Simon found the army boring too. Until the day he met Coleman Stapleton. At first, their only link was a common birthplace, the grungy industrial city on the banks of the Hudson River in northern New Jersey. Physically and sociologically, Stapleton seemed to be Simon’s total opposite. Remarkably handsome in a 1930-ish Duke-of-Windsor way, he was the American aristocrat personified. His father was the minister of the poshest Presbyterian church in town. Various other relatives owned the largest textile mill, the biggest law firm and other bastions of Wasp power.

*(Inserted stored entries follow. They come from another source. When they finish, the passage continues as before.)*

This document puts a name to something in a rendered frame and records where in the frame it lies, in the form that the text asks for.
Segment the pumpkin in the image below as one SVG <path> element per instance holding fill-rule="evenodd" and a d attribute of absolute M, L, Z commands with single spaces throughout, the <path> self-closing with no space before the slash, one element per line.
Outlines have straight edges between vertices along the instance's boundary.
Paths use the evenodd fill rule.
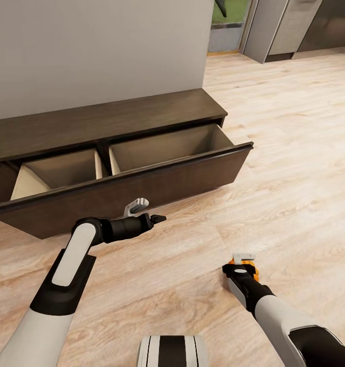
<path fill-rule="evenodd" d="M 251 266 L 253 266 L 255 268 L 254 262 L 252 260 L 242 260 L 241 261 L 242 264 L 251 264 Z M 234 265 L 234 259 L 232 259 L 232 261 L 229 262 L 229 264 L 233 264 Z M 259 282 L 259 271 L 257 269 L 254 269 L 255 273 L 253 273 L 254 279 Z"/>

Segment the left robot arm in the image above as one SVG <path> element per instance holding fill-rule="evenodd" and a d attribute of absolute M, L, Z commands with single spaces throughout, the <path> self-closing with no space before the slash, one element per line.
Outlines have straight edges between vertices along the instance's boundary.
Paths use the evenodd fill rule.
<path fill-rule="evenodd" d="M 76 221 L 67 247 L 61 250 L 36 296 L 4 349 L 0 367 L 57 367 L 72 319 L 96 256 L 91 246 L 132 239 L 165 221 L 166 216 L 137 212 L 149 201 L 138 198 L 122 218 L 86 217 Z"/>

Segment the robot trunk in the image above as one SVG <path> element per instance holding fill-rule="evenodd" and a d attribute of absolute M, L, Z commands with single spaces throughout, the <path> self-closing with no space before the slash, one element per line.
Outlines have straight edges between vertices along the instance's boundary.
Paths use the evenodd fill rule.
<path fill-rule="evenodd" d="M 148 335 L 139 344 L 136 367 L 209 367 L 200 335 Z"/>

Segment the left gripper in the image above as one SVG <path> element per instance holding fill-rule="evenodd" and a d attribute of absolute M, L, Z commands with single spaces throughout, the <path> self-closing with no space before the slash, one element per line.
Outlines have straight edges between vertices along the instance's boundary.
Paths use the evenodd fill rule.
<path fill-rule="evenodd" d="M 138 217 L 119 219 L 122 220 L 125 226 L 125 235 L 122 240 L 126 240 L 138 237 L 142 233 L 151 230 L 155 224 L 165 221 L 167 217 L 161 215 L 152 215 L 150 217 L 148 213 L 144 213 Z"/>

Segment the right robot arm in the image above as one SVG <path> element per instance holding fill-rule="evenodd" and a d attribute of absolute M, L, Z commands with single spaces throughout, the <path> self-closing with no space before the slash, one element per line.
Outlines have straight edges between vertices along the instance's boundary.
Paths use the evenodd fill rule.
<path fill-rule="evenodd" d="M 233 264 L 224 265 L 230 290 L 252 313 L 285 367 L 345 367 L 345 345 L 315 319 L 275 296 L 254 279 L 253 253 L 233 253 Z"/>

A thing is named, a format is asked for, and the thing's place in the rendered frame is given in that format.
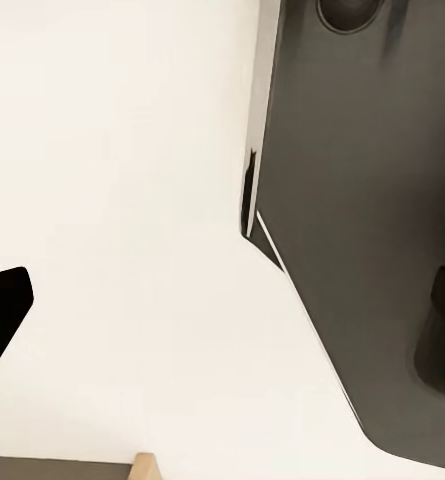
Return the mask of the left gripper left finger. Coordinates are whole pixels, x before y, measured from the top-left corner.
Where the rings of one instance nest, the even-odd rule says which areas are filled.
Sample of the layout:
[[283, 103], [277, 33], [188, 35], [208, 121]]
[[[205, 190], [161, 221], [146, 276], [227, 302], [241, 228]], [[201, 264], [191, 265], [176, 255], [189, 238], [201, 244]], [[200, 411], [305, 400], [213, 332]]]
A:
[[33, 304], [32, 283], [24, 266], [0, 272], [0, 357]]

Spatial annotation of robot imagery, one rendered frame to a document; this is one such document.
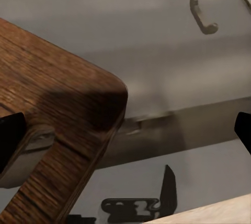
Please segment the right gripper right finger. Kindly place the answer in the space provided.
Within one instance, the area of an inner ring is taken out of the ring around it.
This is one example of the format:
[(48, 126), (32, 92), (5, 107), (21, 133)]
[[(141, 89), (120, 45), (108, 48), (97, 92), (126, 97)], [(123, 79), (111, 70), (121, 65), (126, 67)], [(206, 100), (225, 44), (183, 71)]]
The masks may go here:
[(251, 154), (251, 114), (240, 112), (234, 130)]

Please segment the cutting board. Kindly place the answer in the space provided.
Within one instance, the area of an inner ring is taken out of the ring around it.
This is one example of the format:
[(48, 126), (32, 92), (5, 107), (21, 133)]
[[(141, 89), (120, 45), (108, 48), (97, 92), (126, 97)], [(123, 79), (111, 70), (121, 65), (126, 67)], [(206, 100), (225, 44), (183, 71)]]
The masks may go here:
[(127, 106), (116, 75), (0, 18), (0, 119), (54, 127), (54, 142), (0, 224), (59, 224)]

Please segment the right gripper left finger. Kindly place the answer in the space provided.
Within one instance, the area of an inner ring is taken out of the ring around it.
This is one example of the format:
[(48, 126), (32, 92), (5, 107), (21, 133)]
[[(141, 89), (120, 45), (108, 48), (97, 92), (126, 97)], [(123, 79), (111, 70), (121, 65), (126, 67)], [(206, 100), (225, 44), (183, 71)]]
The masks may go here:
[(24, 114), (19, 112), (0, 119), (0, 174), (27, 132)]

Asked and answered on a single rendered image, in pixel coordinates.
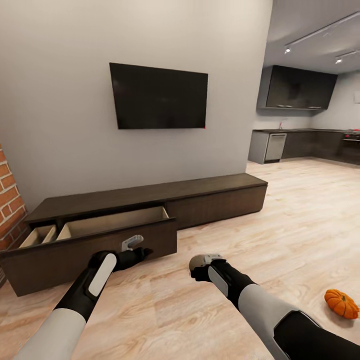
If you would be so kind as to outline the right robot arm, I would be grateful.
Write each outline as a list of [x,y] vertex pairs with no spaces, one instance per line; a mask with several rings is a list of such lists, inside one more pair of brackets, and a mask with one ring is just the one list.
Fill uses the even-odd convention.
[[275,360],[360,360],[360,345],[325,330],[306,311],[256,284],[221,254],[204,254],[203,261],[190,272],[191,278],[214,283]]

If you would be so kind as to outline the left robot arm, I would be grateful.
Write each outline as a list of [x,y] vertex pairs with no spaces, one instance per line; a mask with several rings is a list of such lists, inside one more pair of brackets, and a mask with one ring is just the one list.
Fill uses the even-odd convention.
[[122,252],[94,253],[87,268],[12,360],[71,360],[110,275],[144,262],[154,252],[151,248],[132,249],[143,240],[142,235],[135,235],[122,243]]

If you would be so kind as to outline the pillar candle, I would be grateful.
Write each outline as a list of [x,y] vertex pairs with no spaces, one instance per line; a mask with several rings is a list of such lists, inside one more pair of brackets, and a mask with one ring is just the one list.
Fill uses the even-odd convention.
[[193,271],[195,267],[203,267],[204,266],[204,255],[197,254],[189,261],[189,270]]

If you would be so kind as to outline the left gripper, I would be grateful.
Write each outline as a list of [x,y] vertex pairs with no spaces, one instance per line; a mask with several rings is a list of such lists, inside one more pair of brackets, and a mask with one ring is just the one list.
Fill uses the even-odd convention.
[[143,249],[142,247],[139,247],[134,250],[123,251],[127,259],[124,270],[144,262],[147,256],[151,255],[153,252],[154,250],[151,248]]

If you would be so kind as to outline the pumpkin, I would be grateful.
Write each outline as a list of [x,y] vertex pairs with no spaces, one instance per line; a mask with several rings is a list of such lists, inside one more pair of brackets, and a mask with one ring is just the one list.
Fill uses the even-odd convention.
[[347,320],[355,320],[359,317],[359,307],[344,292],[340,292],[338,289],[328,289],[324,299],[328,307],[339,316],[343,316]]

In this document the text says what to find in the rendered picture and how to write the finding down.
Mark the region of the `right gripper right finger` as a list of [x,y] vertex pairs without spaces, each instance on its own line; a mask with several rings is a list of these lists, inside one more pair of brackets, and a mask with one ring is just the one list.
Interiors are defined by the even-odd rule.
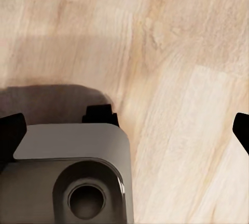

At home, Stapleton would have recoiled from the very thought of associating with someone named Simon Burke. The realities of life in Camp Grundy, Tennessee, forced camaraderie upon them. The infantry company to which they were assigned numbered among its elements a group of thugs from the dead end of Brooklyn, another group of public enemies from the lower depths of Chicago, an assortment of kids who looked and acted like high school freshmen in an Andy Hardy movie, and two dozen lanky scared-looking mountain boys who had never worn shoes or seen a toilet before in their lives.

At first, Simon and Stapleton exchanged information. Simon was fascinated to hear that disillusion was more rife—and more deadly—among the Wasps than it was among the Catholics. As Stapleton described them, the upper class was wobbling along on a few shreds of patriotism and noblesse oblige, at which his generation scoffed. Stapleton was almost as interested to learn that discontent with the Democratic Party and weariness with pontificating monsignors was rampant behind the monolithic facade of Irish-American Catholicism.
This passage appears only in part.